• **INSTRUCTIONS TO FOLLOW**
The answer must be the full data, restated word for word, with no pictures in it.

---- THE DATA

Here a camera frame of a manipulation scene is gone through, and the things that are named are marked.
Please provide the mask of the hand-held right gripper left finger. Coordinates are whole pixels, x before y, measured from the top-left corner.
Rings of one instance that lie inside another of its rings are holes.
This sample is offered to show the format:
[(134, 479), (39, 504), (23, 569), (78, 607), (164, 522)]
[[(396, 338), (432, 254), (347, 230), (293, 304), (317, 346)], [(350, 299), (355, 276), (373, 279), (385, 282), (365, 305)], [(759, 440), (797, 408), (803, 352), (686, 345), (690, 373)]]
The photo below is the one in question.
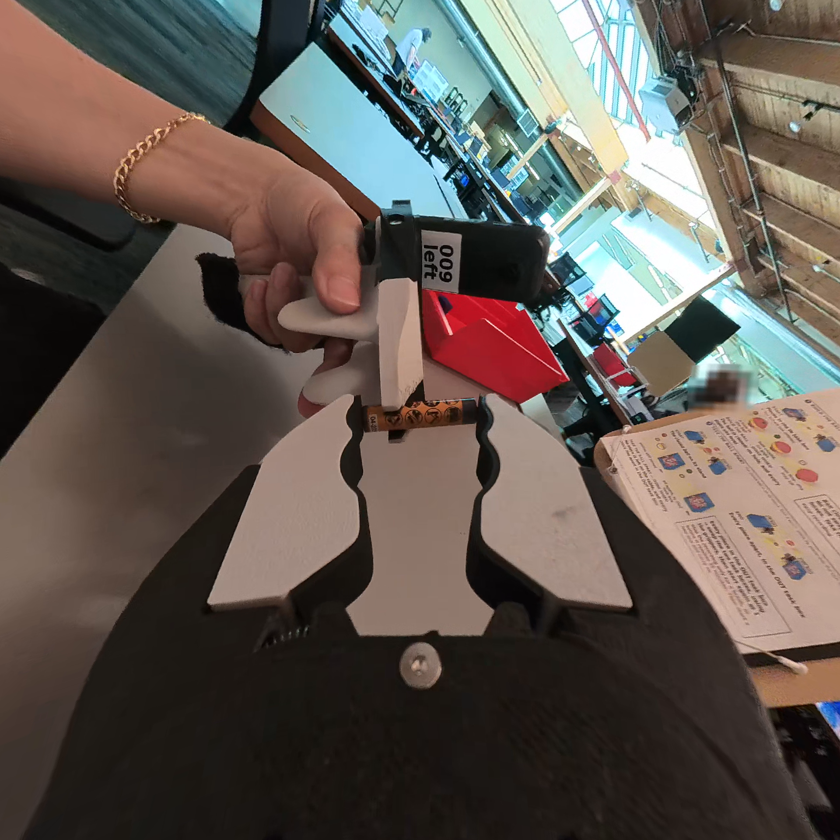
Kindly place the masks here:
[(277, 606), (296, 617), (355, 602), (371, 582), (362, 402), (342, 395), (283, 437), (260, 463), (207, 605)]

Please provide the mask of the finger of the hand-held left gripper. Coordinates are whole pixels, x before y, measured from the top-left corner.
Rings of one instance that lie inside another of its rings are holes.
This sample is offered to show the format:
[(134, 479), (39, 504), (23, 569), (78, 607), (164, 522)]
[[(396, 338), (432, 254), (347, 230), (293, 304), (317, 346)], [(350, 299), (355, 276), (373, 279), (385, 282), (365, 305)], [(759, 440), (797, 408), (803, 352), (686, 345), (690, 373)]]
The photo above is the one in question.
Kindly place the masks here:
[(421, 306), (410, 278), (383, 280), (377, 291), (381, 404), (395, 411), (424, 379)]

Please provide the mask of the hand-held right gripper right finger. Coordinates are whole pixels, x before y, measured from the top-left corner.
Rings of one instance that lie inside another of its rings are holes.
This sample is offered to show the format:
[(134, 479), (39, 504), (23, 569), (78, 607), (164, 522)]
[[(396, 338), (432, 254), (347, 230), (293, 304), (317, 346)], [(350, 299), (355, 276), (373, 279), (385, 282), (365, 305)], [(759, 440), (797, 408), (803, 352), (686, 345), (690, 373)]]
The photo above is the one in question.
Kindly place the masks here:
[(496, 394), (479, 402), (480, 490), (466, 553), (469, 585), (492, 608), (529, 617), (561, 607), (633, 607), (581, 469), (567, 447)]

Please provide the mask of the orange and black battery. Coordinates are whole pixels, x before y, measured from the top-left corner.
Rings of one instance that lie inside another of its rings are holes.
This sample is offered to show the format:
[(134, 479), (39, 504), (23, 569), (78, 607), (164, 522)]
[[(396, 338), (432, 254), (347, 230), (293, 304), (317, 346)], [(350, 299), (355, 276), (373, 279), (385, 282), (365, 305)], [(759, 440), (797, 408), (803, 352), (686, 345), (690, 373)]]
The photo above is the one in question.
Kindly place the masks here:
[(365, 406), (366, 433), (407, 433), (414, 429), (431, 429), (475, 424), (480, 405), (476, 400), (414, 401), (400, 408)]

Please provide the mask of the red plastic bin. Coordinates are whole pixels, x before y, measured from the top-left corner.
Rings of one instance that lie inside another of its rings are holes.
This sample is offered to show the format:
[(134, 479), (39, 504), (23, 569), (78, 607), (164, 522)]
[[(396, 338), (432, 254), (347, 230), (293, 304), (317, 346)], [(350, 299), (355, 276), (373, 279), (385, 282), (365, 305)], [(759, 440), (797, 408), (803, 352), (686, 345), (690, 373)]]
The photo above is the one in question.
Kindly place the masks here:
[[(435, 292), (453, 304), (448, 319)], [(570, 381), (528, 311), (515, 302), (424, 290), (422, 325), (432, 360), (515, 403)]]

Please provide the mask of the person's left hand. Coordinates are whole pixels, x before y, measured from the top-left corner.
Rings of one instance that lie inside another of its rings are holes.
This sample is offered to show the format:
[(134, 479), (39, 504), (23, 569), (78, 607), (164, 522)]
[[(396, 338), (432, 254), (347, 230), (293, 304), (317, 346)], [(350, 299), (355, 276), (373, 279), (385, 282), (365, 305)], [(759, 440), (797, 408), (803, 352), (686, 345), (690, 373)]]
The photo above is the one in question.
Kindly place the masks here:
[(293, 332), (279, 312), (303, 297), (311, 278), (321, 304), (333, 314), (356, 312), (361, 304), (361, 220), (326, 182), (289, 164), (236, 210), (229, 239), (240, 275), (245, 321), (263, 343), (292, 354), (323, 346), (318, 372), (350, 359), (349, 339), (324, 339)]

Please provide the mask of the white wood-edged table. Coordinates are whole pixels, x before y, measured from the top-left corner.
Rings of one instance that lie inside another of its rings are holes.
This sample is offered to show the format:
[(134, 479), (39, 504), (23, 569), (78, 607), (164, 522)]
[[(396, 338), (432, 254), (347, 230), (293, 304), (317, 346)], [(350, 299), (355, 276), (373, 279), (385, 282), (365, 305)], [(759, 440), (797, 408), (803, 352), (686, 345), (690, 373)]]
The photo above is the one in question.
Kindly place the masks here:
[(467, 219), (454, 189), (317, 45), (268, 86), (251, 121), (365, 222), (394, 200), (409, 200), (416, 214)]

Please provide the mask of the grey ceiling heater unit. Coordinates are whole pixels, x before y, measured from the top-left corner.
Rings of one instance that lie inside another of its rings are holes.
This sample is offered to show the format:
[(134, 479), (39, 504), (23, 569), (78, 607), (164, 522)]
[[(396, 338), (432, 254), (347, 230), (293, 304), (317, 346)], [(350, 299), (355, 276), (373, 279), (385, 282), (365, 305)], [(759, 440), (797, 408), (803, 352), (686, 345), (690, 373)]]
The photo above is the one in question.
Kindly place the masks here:
[(693, 114), (691, 94), (686, 94), (673, 77), (652, 77), (639, 89), (646, 121), (658, 132), (680, 134)]

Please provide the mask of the black office chair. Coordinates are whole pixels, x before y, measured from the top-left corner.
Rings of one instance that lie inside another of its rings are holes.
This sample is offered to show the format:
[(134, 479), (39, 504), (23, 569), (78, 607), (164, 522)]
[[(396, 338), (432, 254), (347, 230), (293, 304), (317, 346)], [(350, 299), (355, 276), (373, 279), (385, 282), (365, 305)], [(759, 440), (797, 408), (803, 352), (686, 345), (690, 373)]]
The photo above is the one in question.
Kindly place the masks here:
[(224, 130), (253, 138), (250, 121), (262, 93), (316, 40), (322, 31), (325, 1), (262, 1), (255, 62), (248, 87)]

--------

• **REPLY TO THE TASK**
Here a camera frame of a manipulation scene is gone through, and the things that are named are marked.
Please provide the mask of the hand-held right gripper left finger. Coordinates are whole pixels, x before y, measured from the top-left corner.
Rings of one instance that lie inside another of its rings are holes.
This sample is offered to show the format:
[(134, 479), (39, 504), (23, 569), (78, 607), (164, 522)]
[[(396, 338), (432, 254), (347, 230), (293, 304), (317, 346)], [(350, 299), (355, 276), (373, 279), (385, 282), (365, 305)], [(759, 440), (797, 408), (803, 352), (686, 345), (690, 373)]]
The photo below is the one in question.
Kindly place the masks here:
[(277, 606), (296, 617), (355, 602), (371, 582), (362, 402), (342, 395), (283, 437), (260, 463), (207, 605)]

Please provide the mask of the finger of the hand-held left gripper. Coordinates are whole pixels, x before y, measured from the top-left corner.
Rings of one instance that lie inside another of its rings are holes.
This sample is offered to show the format:
[(134, 479), (39, 504), (23, 569), (78, 607), (164, 522)]
[[(396, 338), (432, 254), (347, 230), (293, 304), (317, 346)], [(350, 299), (355, 276), (373, 279), (385, 282), (365, 305)], [(759, 440), (797, 408), (803, 352), (686, 345), (690, 373)]]
The photo above is the one in question.
Kindly place the masks here:
[(421, 306), (410, 278), (383, 280), (377, 291), (381, 404), (395, 411), (424, 379)]

Please provide the mask of the hand-held right gripper right finger. Coordinates are whole pixels, x before y, measured from the top-left corner.
Rings of one instance that lie inside another of its rings are holes.
This sample is offered to show the format:
[(134, 479), (39, 504), (23, 569), (78, 607), (164, 522)]
[[(396, 338), (432, 254), (347, 230), (293, 304), (317, 346)], [(350, 299), (355, 276), (373, 279), (385, 282), (365, 305)], [(759, 440), (797, 408), (803, 352), (686, 345), (690, 373)]]
The photo above is the one in question.
Kindly place the masks here:
[(496, 394), (479, 402), (480, 490), (466, 553), (469, 585), (492, 608), (529, 617), (561, 607), (633, 607), (581, 469), (567, 447)]

Please provide the mask of the orange and black battery. Coordinates are whole pixels, x before y, measured from the top-left corner.
Rings of one instance that lie inside another of its rings are holes.
This sample is offered to show the format:
[(134, 479), (39, 504), (23, 569), (78, 607), (164, 522)]
[[(396, 338), (432, 254), (347, 230), (293, 304), (317, 346)], [(350, 299), (355, 276), (373, 279), (385, 282), (365, 305)], [(759, 440), (797, 408), (803, 352), (686, 345), (690, 373)]]
The photo above is the one in question.
Kindly place the masks here:
[(365, 406), (366, 433), (407, 433), (414, 429), (431, 429), (475, 424), (480, 405), (476, 400), (414, 401), (400, 408)]

Please provide the mask of the red plastic bin. Coordinates are whole pixels, x before y, measured from the top-left corner.
Rings of one instance that lie inside another of its rings are holes.
This sample is offered to show the format:
[(134, 479), (39, 504), (23, 569), (78, 607), (164, 522)]
[[(396, 338), (432, 254), (347, 230), (293, 304), (317, 346)], [(350, 299), (355, 276), (373, 279), (385, 282), (365, 305)], [(759, 440), (797, 408), (803, 352), (686, 345), (690, 373)]]
The photo above is the one in question.
Kindly place the masks here:
[[(435, 292), (453, 304), (448, 319)], [(570, 381), (528, 311), (515, 302), (424, 290), (422, 325), (432, 360), (515, 403)]]

Please provide the mask of the person's left hand. Coordinates are whole pixels, x before y, measured from the top-left corner.
Rings of one instance that lie inside another of its rings are holes.
This sample is offered to show the format:
[(134, 479), (39, 504), (23, 569), (78, 607), (164, 522)]
[[(396, 338), (432, 254), (347, 230), (293, 304), (317, 346)], [(350, 299), (355, 276), (373, 279), (385, 282), (365, 305)], [(759, 440), (797, 408), (803, 352), (686, 345), (690, 373)]]
The photo above is the one in question.
Kindly place the masks here:
[(293, 332), (279, 312), (303, 297), (311, 278), (321, 304), (333, 314), (356, 312), (361, 304), (361, 220), (326, 182), (289, 164), (236, 210), (229, 239), (240, 275), (245, 321), (263, 343), (292, 354), (323, 346), (318, 372), (350, 359), (349, 339), (324, 339)]

Please provide the mask of the white wood-edged table. Coordinates are whole pixels, x before y, measured from the top-left corner.
Rings of one instance that lie inside another of its rings are holes.
This sample is offered to show the format:
[(134, 479), (39, 504), (23, 569), (78, 607), (164, 522)]
[[(396, 338), (432, 254), (347, 230), (293, 304), (317, 346)], [(350, 299), (355, 276), (373, 279), (385, 282), (365, 305)], [(759, 440), (797, 408), (803, 352), (686, 345), (690, 373)]]
The photo above is the one in question.
Kindly place the masks here:
[(467, 219), (454, 189), (317, 45), (268, 86), (251, 121), (365, 222), (394, 200), (409, 200), (416, 214)]

Please provide the mask of the grey ceiling heater unit. Coordinates are whole pixels, x before y, measured from the top-left corner.
Rings of one instance that lie inside another of its rings are holes.
This sample is offered to show the format:
[(134, 479), (39, 504), (23, 569), (78, 607), (164, 522)]
[[(396, 338), (432, 254), (347, 230), (293, 304), (317, 346)], [(350, 299), (355, 276), (373, 279), (385, 282), (365, 305)], [(759, 440), (797, 408), (803, 352), (686, 345), (690, 373)]]
The photo above is the one in question.
Kindly place the masks here:
[(693, 114), (691, 94), (686, 94), (673, 77), (652, 77), (639, 89), (646, 121), (658, 132), (680, 134)]

Please provide the mask of the black office chair. Coordinates are whole pixels, x before y, measured from the top-left corner.
Rings of one instance that lie inside another of its rings are holes.
This sample is offered to show the format:
[(134, 479), (39, 504), (23, 569), (78, 607), (164, 522)]
[[(396, 338), (432, 254), (347, 230), (293, 304), (317, 346)], [(350, 299), (355, 276), (373, 279), (385, 282), (365, 305)], [(759, 440), (797, 408), (803, 352), (686, 345), (690, 373)]]
The photo above is the one in question.
Kindly place the masks here:
[(224, 130), (253, 138), (250, 121), (262, 93), (316, 40), (322, 31), (325, 1), (262, 1), (255, 62), (248, 87)]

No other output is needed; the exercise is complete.